You have heard of virtual farming on the internet. Here is your chance to read Conrads proposal and give your input. Read it and let me know:

How the program works

Under Conrad's proposal, farmers would be required to purchase a minimum catastrophic level of coverage or participate in the noninsured crop disaster assistance program to be eligible to participate in what the senator is calling the Crop Revenue Guarantee Program.

Depending on how much crop insurance a farmer takes out, the program would cover 75 to 90 percent of historic revenue.

The marketing loan program would be extended. The countercyclical program would also be extended. Target price rates would be at the same level as for the 2012 crop year. The payment acreage percentage would be reduced from 85 percent of base acres to 75 percent. Payments would be based on the average price received for the first four months of the marketing year for the eligible crop rather than the 12-month marketing year.

Miller explained the details of the program, noting that it would be modified as Conrad receives reaction from stakeholders:

Conrad's proposal would cover the so-called "program" crops: wheat, feed grains (corn, grain sorghum, barley, oats), rice, soybeans, upland cotton, minor oilseeds, peanuts and pulse crops (dry peas, lentils, chickpeas).

It would not cover specialty crops. If a farmer chose to plant a nonprogram crop, the farmer would not get coverage under the program, but would not lose base acreage, Miller said.

The revenue guarantee would be for 90 percent of a producer's and/or landlord's eligible acreage in all counties in which the farmer/landlord operate and be commodity specific, but would not exceed the total base acres in that operation as determined for the countercyclical program.

The revenue guarantee would be based on the higher of the actual production history yield as calculated for federal crop insurance, or the most recent five-year Olympic average of actual production historic yields as calculated for federal crop insurance, or the producer's countercyclical program yield for each crop, adjusted for irrigated and nonirrigated yields.

The commodity price guarantee would be equal to the higher of the 2012 crop year target prices for each commodity or the immediately preceding five-year Olympic average of national average price received by producers as determined by the ag secretary.

Total eligible acres could not exceed 100 percent of the sum of all eligible historical program crop base acres as determined for the countercyclical payment program.

If total planted and prevented planting acres exceed total program crop base acres, payment acreage for each crop would be reduced by a percentage proportionate to the total of each individual crop's acreage compared with the total planted and prevented planted acreage.

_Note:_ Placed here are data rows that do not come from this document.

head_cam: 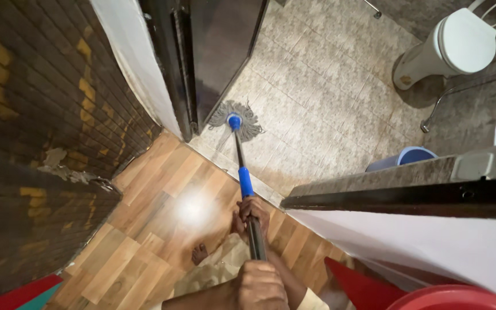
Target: The person mops the tiled floor of a bathroom using a mop, moving the mop head across the floor area around the toilet and a blue bucket.
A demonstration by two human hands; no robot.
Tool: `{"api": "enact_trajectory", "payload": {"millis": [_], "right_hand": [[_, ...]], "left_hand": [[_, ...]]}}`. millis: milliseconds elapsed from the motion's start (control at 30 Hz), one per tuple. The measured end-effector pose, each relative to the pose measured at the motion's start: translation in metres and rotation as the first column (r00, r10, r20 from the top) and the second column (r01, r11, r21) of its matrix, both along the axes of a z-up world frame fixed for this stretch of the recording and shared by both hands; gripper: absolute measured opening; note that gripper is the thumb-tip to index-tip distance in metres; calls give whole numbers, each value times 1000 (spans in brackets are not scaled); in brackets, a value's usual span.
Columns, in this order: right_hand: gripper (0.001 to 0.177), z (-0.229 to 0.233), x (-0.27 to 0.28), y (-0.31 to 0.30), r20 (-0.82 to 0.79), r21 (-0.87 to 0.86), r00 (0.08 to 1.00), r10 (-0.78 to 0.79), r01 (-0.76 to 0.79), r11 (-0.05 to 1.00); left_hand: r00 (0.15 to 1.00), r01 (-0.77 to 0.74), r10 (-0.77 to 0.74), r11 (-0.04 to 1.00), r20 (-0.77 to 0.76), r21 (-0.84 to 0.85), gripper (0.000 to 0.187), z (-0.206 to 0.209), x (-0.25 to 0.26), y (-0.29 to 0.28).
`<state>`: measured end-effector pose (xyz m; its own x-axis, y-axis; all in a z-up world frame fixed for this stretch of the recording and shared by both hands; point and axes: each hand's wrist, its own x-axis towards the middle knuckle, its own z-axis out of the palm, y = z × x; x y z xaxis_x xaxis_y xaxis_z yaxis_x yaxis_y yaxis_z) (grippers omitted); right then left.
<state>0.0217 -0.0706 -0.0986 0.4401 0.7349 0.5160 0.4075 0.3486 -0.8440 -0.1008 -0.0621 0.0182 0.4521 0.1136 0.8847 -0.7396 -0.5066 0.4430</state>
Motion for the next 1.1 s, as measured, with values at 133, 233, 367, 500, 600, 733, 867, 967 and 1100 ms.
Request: {"api": "enact_trajectory", "payload": {"millis": [133,233,367,500,600,733,867,967,1100], "right_hand": [[23,-39,56,36,100,10,995,10,-11,1000],[24,-70,108,70,63,-18,996,68,-67,998],[20,-83,163,99,-172,-139,985,31,-55,989],[20,-56,209,95,145,16,981,127,-130,991],[21,-41,218,89,87,-70,992,87,-81,994],[20,-24,187,88,63,-101,998,-3,9,995],[23,-25,176,91,98,75,995,-28,20,997],[20,-36,190,95,184,65,983,4,-16,998],[24,-38,224,114,152,-68,985,84,-75,995]], "left_hand": [[999,-38,38,999,2,7,14,-22,46,25],[996,-74,73,997,-43,-21,33,-44,81,58],[984,-179,179,983,-1,47,34,-51,143,70],[999,-37,35,998,-41,-54,45,-10,189,85],[993,3,-11,998,-115,-68,44,30,185,79],[991,-19,15,999,-132,-28,35,41,167,82],[982,81,-59,990,-181,115,18,-9,166,76],[991,89,-77,990,-110,112,16,-45,181,79],[1000,-19,18,997,12,73,27,-47,205,92]]}}
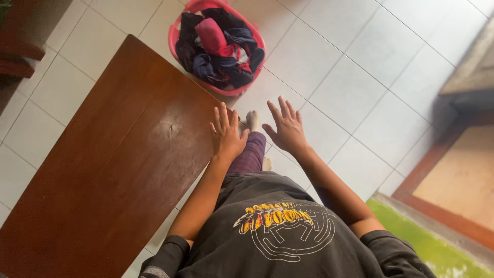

Each producer's revenue would be based on the total harvested acres (or a proportionately adjusted amount not to exceed base acres), the actual yield for each crop and the national average price received by producers for each commodity as determined by the agriculture secretary for the first four months of the marketing year during which the crop would normally be expected to be harvested.

The national average price could not be less than the commodity marketing loan rate for each commodity in each county.

The national average price would be adjusted for average quality loss discounts as determined by the state Farm Service Agency committee.

To this revenue figure would be added any marketing loan benefits, crop insurance indemnities net of the producer paid premium, countercyclical payments or disaster payments received for the eligible crop for the same production year.

Any crop subsequently planted on land determined for federal crop insurance purposes to be prevented plant acreage would not be considered in calculating either the guaranteed revenue or actual production revenue for a farm, except in those instances where the farm has a history of "double cropping" and is located in an area where double cropping is an acceptable farming practice for federal crop insurance purposes.

Payment plan

The payment to the eligible program participant - producer, landlord or both - would be equal to the lesser of 60 percent multiplied by the difference between the revenue guarantee and the sum of the actual production revenue plus other revenue or 10 percent times the revenue guarantee.

Payments for prevented planted acres would be paid at a rate equal to 40 percent multiplied by the difference between the revenue guarantee and the sum of the actual production revenue plus other revenue.

The program would include a payment limitation of $105,000 for all commodity program payments from the crop revenue guarantee program, the countercyclical payment program and marketing loan benefits. There would be a single nonfarm and adjustment gross income limit of $999,000.

Conrad's proposal would extend the SURE program for all covered commodities and peanuts for fiscal year 2012 with some modifications, and also extend, with modifications, the other expired disaster programs for livestock indemnity, livestock forage, emergency assistance for livestock, honeybees and farm-raised fish and the tree assistance program from 2012 to 2021.

The Conrad proposal would eliminate authority for the Risk Management Agency to implement the "good performance refund program" and give it authority to make supplemental group area coverage available.

Miller noted that Rep. Randy Neugebauer, R-Texas, already has made a supplemental group insurance policy proposal.


----------



## Ron Gilmore (Jan 7, 2003)

Still to much guarantee! While the bulk of dollars for the Farm Program do not go directly to farmers, this plan would still continue the cannot fail safety net!


----------



## shaug (Mar 28, 2011)

Ron,

You are one of those brainiacs that can somehow suffer through a bunch of political jargon. Were you able to understand and/or comprehend what was written?



> How the program works
> 
> Under Conrad's proposal, farmers would be required to purchase a minimum catastrophic level of coverage or participate in the noninsured crop disaster assistance program to be eligible to participate in what the senator is calling the Crop Revenue Guarantee Program.
> 
> ...


----------